Viele Firmen bieten neben der Einteilung in Ethnizitäten die Erstellung automatisierter Familienstammbäume an, eigentlich ein ganz anderer Zweig der Abstammungsforschung. Dieser wird klassischerweise von Berufs- und Freizeitgenealogen abgedeckt, die hierzulande in der Schweizerischen Gesellschaft für Familienforschung (SGFF) organisiert sind. Sie steigen in die Dorf- und Stadtarchive und spüren Vorfahren in den Kirchenbüchern auf. «Wenn man wie bei den Onlinefirmen einen Stammbaum zu Füssen gelegt bekommt, löst das Erwartungen aus, die bei weitem nicht eingehalten werden können», sagt Kurt Münger, Präsident der SGFF. Und Berufsgenealoge Jürgen Rauber warnt: «Diese Informationen sind mit allergrösster Vorsicht zu geniessen und müssen unbedingt verifiziert und via Primärquellen bestätigt werden.» Beide sehen aber auch die Vorzüge der Angebote. «Das Gute ist, dass etwa Myheritage über eine sehr grosse Datenbasis verfügt und man relativ schnell Informationen über Vorfahren findet», sagt Rauber.
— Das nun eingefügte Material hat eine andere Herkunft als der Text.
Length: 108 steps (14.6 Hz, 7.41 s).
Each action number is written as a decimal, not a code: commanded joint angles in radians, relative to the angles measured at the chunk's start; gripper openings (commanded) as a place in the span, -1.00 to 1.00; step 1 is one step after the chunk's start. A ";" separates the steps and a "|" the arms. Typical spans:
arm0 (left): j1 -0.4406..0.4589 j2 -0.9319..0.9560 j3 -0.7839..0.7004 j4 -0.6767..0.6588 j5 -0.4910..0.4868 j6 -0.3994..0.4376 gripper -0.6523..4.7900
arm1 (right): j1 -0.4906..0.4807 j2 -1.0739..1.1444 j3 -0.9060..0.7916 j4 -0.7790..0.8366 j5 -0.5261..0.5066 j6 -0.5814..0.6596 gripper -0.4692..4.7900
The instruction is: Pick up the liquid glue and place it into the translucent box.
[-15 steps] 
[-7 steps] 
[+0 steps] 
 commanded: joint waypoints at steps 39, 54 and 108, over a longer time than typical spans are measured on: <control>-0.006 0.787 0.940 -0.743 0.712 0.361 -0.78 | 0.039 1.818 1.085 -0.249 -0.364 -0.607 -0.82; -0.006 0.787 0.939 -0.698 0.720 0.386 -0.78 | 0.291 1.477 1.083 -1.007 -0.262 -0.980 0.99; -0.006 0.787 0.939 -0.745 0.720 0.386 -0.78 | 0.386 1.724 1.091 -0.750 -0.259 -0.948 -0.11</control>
Und Münger räumt ein, dass dank der neuen Firmen die digitale Erfassung der Kirchenbücher vorangeschritten sei. «Wir schätzen es, dass wir Familienforschung nun auch per Computer betreiben können.»

Die Frau jedenfalls, die das Schicksal ihrer vielleicht jüdischen Urgrossmutter kennenlernen möchte, bräuchte nun die Hilfe von erfahrenen Forschenden wie Rauber. Die automatische Analyse ihres Genoms verrät ihr darüber nämlich so gut wie nichts.